For me it was cut and dry, torch 2.0 doesn't work, torch 1.13.1 does. Perhaps check versions, etc? I always have a one minute delay before generations begin each time, but that's been like that since the beginning, and after it's done what it needs to do then I don't experience problems afterwards.
Same issue, 5700 XT both on torch 1.13.1 and 2.0. Oddly enough, I just borrowed this card today from a friend and managed to get a single gen in before this bug occured EDIT: It started generating the entire prompt in a couple seconds, after waiting for 2 minutes. After that incident, my system became really sluggish. Prompts were generating again, but the speed was inconsistent
Is this Windows or Linux?
For me it was cut and dry, torch 2.0 doesn't work, torch 1.13.1 does. Perhaps check versions, etc? I always have a one minute delay before generations begin each time, but that's been like that since the beginning, and after it's done what it needs to do then I don't experience problems afterwards.
I'm on Ubuntu 22.04. And yes it occurs with both versions of torch.

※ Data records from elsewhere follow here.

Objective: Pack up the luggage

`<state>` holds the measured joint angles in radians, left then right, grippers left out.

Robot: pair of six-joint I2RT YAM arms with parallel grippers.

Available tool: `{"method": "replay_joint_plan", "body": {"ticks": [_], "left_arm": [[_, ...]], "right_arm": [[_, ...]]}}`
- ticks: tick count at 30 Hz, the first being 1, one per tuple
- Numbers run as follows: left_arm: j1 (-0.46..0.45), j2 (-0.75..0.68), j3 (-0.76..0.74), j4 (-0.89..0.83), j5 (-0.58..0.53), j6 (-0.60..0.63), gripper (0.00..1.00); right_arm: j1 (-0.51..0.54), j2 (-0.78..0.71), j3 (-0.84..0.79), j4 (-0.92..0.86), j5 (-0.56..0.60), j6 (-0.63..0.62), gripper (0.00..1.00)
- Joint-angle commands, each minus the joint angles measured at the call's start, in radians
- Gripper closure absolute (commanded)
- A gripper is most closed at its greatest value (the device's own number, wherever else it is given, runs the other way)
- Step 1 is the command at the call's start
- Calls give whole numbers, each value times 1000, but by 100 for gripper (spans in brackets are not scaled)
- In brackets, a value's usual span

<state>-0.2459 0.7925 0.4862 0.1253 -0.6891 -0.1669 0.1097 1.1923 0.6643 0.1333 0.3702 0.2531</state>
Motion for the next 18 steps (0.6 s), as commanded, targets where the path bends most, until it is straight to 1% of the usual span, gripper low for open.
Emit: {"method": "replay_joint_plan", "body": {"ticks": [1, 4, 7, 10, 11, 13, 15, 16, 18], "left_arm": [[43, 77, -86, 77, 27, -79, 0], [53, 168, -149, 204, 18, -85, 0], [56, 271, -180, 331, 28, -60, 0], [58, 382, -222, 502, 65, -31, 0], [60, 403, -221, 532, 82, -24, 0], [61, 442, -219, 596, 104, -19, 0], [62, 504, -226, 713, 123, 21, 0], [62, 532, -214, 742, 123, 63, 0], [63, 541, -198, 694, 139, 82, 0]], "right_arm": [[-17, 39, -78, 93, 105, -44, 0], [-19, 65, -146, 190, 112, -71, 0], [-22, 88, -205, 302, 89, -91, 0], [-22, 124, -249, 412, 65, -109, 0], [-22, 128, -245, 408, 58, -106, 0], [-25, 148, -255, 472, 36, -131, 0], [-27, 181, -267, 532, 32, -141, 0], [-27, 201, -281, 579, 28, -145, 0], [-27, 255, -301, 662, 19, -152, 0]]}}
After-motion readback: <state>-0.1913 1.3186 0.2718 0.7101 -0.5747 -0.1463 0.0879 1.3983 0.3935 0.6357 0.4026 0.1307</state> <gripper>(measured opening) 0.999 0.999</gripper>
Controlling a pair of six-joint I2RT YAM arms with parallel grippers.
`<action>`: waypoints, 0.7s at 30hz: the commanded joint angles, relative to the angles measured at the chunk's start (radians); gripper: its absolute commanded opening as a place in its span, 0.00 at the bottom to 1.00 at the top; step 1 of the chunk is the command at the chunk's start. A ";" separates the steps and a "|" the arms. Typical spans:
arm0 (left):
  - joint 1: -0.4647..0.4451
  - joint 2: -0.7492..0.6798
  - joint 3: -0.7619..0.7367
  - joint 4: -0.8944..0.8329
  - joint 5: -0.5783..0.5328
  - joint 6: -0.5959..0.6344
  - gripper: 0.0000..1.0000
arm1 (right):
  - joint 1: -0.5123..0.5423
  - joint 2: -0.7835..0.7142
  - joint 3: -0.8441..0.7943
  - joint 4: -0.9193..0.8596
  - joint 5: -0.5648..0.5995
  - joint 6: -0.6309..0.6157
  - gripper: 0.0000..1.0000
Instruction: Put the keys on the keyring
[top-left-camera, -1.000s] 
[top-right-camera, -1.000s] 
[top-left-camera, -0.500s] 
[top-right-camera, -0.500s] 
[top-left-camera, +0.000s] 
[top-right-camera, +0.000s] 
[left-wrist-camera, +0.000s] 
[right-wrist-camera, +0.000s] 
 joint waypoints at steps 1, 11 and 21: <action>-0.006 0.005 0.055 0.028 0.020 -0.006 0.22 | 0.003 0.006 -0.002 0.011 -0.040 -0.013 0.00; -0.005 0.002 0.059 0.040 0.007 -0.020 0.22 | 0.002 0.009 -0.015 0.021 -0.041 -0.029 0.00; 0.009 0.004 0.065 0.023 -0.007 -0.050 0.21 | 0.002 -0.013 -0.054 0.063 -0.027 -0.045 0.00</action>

Prompt loads for a minute or two, first 90% of the gen gets done in a couple seconds, gets stuck at 97% again for a while, and then finished the prompt. Also my system seems to get really unstable after prompting, as if it's about to crash or blackscreen. Quite odd.
EDIT: Tested again, now it only occurs on torch 2.0. Works alright on 1.13.1 besides the initial lag.
I made a PR to force pytorch 1.13.1 for RX 5000 cards. also checks for python <= 3.10 Not a definitive fix, but maybe it can help other users
https://github.com/AUTOMATIC1111/stable-diffusion-webui/pull/11048
But still, why is only RX 5000 series soooo incompatible with torch 2.0??
But still, why is only RX 5000 series soooo incompatible with torch 2.0??
That's a good question. My first guess is that we need to force HSA_OVERRIDE_GFX_VERSION to make it work, but that's also trie for RX 6000, wich is working just fine.
Sooo.... Who knows.
We can't even be really sure it's just RX 5000, maybe there are other series wich have problems but no one has reported it yet
HSA_OVERRIDE_GFX_VERSION is already forced though in the script for those cards - it was set correctly for me even when things weren't working. Perhaps Torch v2.0 needs a further workaround or something.
I just hope code doesn't slip into the repo that's only torch 2.0 compatible, then we're in trouble.
But still, why is only RX 5000 series soooo incompatible with torch 2.0??
That's a good question. My first guess is that we need to force HSA_OVERRIDE_GFX_VERSION to make it work, but that's also trie for RX 6000, wich is working just fine.
Sooo.... Who knows.
HSA_OVERRIDE_GFX_VERSION is already enabled by default in webui.sh since a couple releases I think,
We can't even be really sure it's just RX 5000, maybe there are other series wich have problems but no one has reported it yet
Before this card, I ran SD on a RX 580 4GB which was a nightmare to get running. It didn't have this specific issue, but plenty of others problems that all boiled down to ROCm support.
HSA_OVERRIDE_GFX_VERSION is already forced though in the script for those cards - it was set correctly for me even when things weren't working. Perhaps Torch v2.0 needs a further workaround or something.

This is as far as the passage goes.